Recorded data
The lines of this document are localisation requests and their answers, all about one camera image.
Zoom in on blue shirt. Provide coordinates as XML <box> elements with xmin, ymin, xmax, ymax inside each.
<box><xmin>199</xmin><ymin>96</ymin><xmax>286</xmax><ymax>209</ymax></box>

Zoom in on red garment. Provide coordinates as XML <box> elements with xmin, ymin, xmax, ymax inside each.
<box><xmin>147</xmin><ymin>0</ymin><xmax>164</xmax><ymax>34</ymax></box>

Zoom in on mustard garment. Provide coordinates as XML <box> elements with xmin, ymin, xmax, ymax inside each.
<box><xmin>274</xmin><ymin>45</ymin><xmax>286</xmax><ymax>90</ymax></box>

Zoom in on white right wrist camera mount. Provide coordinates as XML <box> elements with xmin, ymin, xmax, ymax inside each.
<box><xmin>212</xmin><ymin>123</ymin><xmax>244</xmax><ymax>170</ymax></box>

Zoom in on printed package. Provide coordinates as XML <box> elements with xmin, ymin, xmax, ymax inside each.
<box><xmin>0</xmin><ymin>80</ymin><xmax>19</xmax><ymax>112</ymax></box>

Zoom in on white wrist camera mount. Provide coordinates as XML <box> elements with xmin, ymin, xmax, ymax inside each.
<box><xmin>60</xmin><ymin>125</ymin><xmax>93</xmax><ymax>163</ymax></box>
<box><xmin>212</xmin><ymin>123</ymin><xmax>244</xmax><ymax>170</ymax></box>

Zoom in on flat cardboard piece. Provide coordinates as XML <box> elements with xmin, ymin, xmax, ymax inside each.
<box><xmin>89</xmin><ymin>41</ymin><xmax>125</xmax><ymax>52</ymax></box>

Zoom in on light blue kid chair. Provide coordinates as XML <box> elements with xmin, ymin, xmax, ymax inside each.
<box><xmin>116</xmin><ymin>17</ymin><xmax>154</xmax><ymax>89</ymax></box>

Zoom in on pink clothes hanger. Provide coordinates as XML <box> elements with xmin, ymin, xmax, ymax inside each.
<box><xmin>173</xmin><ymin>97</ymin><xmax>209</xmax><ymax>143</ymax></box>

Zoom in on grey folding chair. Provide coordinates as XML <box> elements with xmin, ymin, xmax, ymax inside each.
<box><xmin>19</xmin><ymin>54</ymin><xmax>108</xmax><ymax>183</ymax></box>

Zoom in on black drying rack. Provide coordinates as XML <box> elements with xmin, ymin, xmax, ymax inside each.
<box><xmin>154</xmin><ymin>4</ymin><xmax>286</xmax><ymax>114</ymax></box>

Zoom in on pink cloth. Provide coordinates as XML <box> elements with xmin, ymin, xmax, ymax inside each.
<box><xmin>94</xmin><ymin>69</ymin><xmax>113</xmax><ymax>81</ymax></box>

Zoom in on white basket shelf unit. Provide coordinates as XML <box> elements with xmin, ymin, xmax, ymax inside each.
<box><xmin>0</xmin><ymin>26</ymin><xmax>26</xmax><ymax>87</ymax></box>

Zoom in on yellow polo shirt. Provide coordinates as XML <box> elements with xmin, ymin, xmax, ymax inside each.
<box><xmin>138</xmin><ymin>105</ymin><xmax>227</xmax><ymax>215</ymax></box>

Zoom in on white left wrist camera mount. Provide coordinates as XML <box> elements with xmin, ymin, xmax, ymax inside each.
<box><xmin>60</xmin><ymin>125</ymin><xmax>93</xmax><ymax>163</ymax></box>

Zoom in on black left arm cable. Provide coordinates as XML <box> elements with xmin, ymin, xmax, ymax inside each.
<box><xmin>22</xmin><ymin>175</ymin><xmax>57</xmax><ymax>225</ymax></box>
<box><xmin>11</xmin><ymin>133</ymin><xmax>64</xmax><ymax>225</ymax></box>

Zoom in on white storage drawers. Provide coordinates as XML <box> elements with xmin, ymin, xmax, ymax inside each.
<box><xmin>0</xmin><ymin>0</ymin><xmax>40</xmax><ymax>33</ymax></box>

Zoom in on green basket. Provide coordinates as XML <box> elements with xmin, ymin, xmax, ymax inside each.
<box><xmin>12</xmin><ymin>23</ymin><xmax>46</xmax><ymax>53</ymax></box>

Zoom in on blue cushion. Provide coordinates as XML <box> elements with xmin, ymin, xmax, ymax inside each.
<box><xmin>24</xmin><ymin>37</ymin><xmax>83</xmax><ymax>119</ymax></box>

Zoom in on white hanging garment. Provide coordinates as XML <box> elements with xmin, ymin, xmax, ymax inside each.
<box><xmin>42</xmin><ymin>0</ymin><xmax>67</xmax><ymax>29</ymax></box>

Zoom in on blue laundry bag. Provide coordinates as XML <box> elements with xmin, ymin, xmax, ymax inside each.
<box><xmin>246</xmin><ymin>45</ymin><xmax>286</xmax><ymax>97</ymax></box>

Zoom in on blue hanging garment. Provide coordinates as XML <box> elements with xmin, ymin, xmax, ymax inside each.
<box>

Aim of the task: The answer is the records above restated word for word from their opening line through the line that holds "Zoom in on red", both included, and nothing else.

Solution:
The lines of this document are localisation requests and their answers, all about one camera image.
Zoom in on blue shirt. Provide coordinates as XML <box> elements with xmin, ymin, xmax, ymax inside each.
<box><xmin>199</xmin><ymin>96</ymin><xmax>286</xmax><ymax>209</ymax></box>

Zoom in on red garment. Provide coordinates as XML <box> elements with xmin, ymin, xmax, ymax inside each.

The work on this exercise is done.